PROVIDED MATERIAL:
=== Begin Enclosure ===

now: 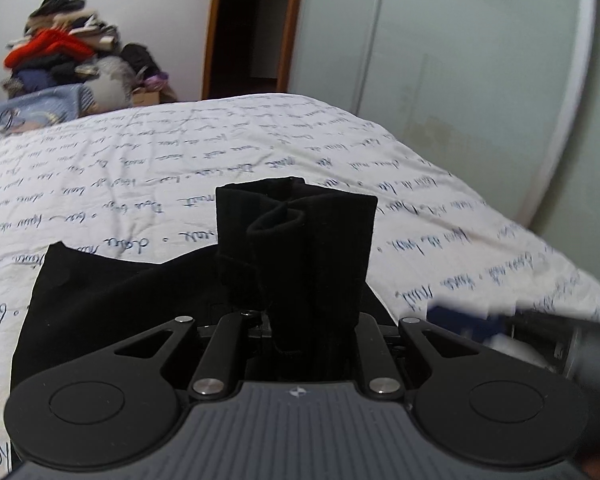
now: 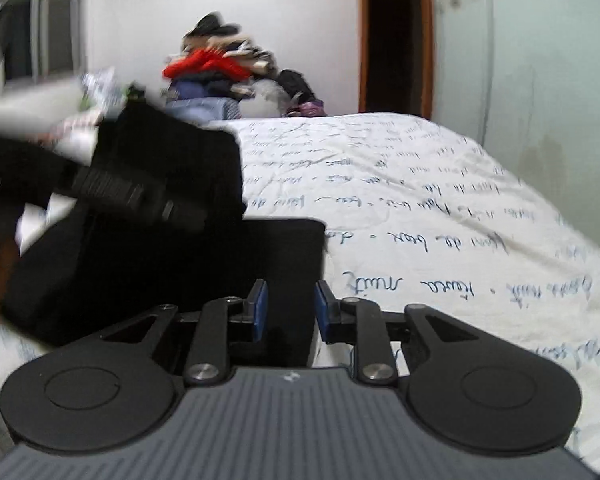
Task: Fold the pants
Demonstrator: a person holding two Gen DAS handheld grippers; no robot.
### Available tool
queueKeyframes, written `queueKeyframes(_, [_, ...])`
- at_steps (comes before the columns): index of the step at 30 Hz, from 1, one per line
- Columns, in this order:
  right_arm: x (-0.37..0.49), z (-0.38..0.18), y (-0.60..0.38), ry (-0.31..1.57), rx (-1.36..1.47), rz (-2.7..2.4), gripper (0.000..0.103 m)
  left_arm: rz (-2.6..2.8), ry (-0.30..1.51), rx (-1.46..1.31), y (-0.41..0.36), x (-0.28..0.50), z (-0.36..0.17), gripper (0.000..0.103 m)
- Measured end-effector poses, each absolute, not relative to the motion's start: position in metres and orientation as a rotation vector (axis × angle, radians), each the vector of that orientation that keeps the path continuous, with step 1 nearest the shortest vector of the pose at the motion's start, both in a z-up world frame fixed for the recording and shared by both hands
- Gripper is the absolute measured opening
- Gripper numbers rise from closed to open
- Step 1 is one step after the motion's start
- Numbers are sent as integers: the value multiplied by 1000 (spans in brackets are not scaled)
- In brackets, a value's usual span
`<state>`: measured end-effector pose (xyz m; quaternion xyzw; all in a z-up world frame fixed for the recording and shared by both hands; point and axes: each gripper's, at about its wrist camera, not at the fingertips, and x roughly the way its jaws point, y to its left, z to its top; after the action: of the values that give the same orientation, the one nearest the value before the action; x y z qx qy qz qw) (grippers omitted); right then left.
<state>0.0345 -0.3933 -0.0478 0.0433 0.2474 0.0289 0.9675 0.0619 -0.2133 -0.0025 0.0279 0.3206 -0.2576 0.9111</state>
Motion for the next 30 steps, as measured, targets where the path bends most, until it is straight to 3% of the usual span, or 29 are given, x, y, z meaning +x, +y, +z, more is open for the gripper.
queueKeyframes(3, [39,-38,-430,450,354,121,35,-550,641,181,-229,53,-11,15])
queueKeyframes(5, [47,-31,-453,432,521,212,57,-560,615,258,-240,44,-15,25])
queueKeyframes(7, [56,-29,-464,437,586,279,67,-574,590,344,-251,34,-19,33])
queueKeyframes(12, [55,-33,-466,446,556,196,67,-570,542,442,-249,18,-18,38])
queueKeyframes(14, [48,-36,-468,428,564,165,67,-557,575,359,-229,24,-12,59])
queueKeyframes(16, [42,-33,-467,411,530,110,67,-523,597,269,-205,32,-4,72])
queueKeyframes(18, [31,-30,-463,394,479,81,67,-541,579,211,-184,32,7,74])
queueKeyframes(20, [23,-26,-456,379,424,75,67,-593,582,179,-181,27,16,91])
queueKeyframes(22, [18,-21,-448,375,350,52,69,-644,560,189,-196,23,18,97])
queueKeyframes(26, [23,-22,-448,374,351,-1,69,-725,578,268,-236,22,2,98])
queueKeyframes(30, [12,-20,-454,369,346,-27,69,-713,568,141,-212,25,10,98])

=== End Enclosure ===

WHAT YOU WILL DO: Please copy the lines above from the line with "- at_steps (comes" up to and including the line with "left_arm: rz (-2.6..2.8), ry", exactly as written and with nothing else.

RESPONSE BOX:
- at_steps (comes before the columns): index of the step at 30 Hz, from 1, one per line
- Columns, in this order:
  right_arm: x (-0.37..0.49), z (-0.38..0.18), y (-0.60..0.38), ry (-0.31..1.57), rx (-1.36..1.47), rz (-2.7..2.4), gripper (0.000..0.103 m)
  left_arm: rz (-2.6..2.8), ry (-0.30..1.51), rx (-1.46..1.31), y (-0.41..0.36), x (-0.28..0.50), z (-0.36..0.17), gripper (0.000..0.103 m)

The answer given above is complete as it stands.